Study V114-030 demonstrated that Vaxneuvance was immunogenic in HIV-infected in children 6 to 17 years of age (inclusive)

Study V114-031 was submitted to support that vaccination with Vaxneuvance to healthy full-term and preterm infants (approximately 2 months [42 to 90 days] of age) elicited immune responses that were generally comparable to Prevnar 13 for the 13 shared serotypes and higher for the 2 serotypes unique to Vaxneuvance.

Overall, 5,366 subjects received at least one dose of Vaxneuvance and 3,491 subjects received at least one dose of Prevnar 13 in the studies included in the integrated safety data. A total of 221 preterm infants (<37 weeks gestational age at birth) received at least 1 dose of Vaxneuvance and 234 preterm infants received at least 1 dose of Prevnar 13.

Safety data from the eight clinical studies demonstrated an acceptable safety profile for Vaxneuvance.

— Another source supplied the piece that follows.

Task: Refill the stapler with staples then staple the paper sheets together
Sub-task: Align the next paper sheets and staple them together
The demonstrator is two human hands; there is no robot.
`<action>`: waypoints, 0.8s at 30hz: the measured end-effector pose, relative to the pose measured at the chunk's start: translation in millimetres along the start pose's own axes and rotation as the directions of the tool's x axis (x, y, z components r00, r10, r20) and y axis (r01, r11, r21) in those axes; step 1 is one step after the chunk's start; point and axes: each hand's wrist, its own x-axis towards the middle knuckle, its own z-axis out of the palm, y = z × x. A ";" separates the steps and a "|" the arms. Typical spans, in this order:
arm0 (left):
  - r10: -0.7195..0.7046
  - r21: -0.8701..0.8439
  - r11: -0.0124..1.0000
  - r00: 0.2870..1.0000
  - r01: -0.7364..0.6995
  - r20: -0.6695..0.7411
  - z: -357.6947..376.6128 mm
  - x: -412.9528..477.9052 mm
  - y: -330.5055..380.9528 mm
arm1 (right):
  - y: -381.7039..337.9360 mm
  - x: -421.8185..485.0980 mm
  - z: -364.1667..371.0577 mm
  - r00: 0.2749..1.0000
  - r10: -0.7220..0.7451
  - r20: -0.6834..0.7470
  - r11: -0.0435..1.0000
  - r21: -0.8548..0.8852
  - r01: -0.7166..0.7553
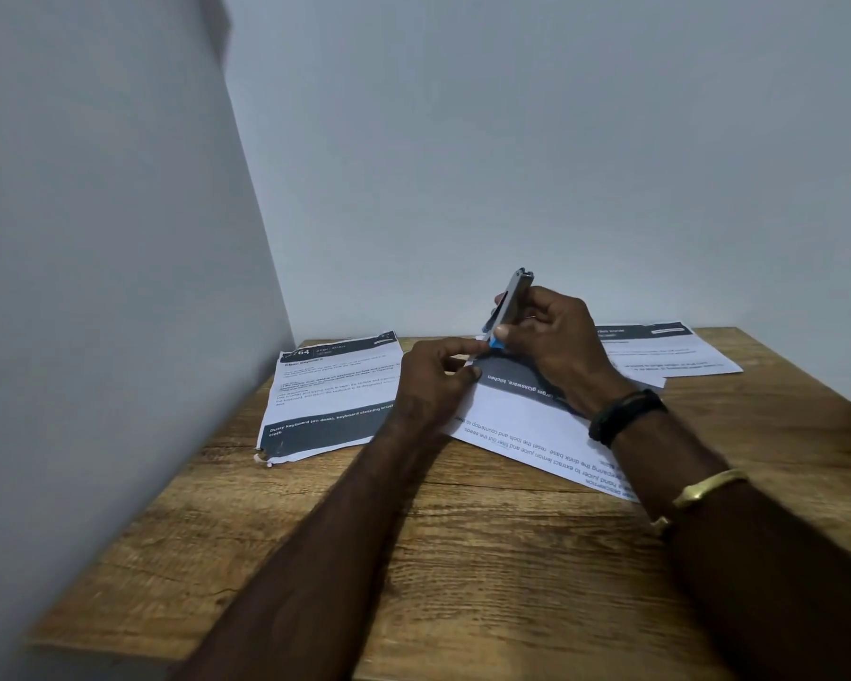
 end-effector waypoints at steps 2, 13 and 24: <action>-0.008 -0.020 1.000 1.000 0.008 0.003 0.8 -1.5 1.7 | 1.5 1.4 0.2 1.000 0.003 -0.018 1.000 -0.007 -0.003; -0.015 -0.061 0.998 1.000 0.016 0.021 1.1 -5.5 10.4 | 1.9 5.6 1.2 0.997 0.028 -0.072 0.999 -0.041 -0.031; -0.111 -0.128 0.986 0.994 0.107 -0.024 3.4 -4.1 5.5 | 6.6 5.7 1.9 0.996 0.064 -0.068 0.997 0.053 -0.060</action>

In healthy infants receiving 3 or 4 doses of Vaxneuvance as part of a routine vaccination schedule, and in children from 2 through 17 years of age receiving a catch-up vaccination schedule, the most frequently reported adverse events (AE) following each dose were reactogenicity events that are consistent with the known safety profile of pneumococcal vaccines. Safety and tolerability of Vaxneuvance appeared comparable to Prevnar 13. Slightly higher rates of solicited injection site and systemic adverse events were noted in the Vaxneuvance group than in the Prevnar 13 group, which is expected with the higher number of serotypes in the vaccine.

No unique safety concerns were observed with Vaxneuvance when administered to children with SCD or HIV relative to healthy children of a similar age.

There were no serious adverse events (SAE) and no deaths considered causally related to Vaxneuvance.

In conclusion, the benefit risk assessment for Vaxneuvance is favorable and supports the use of Vaxneuvance in subjects aged from 6 weeks through 17 years.

 

Decision issued

Approved; issued a Notice of Compliance in accordance with the Food and Drug Regulations.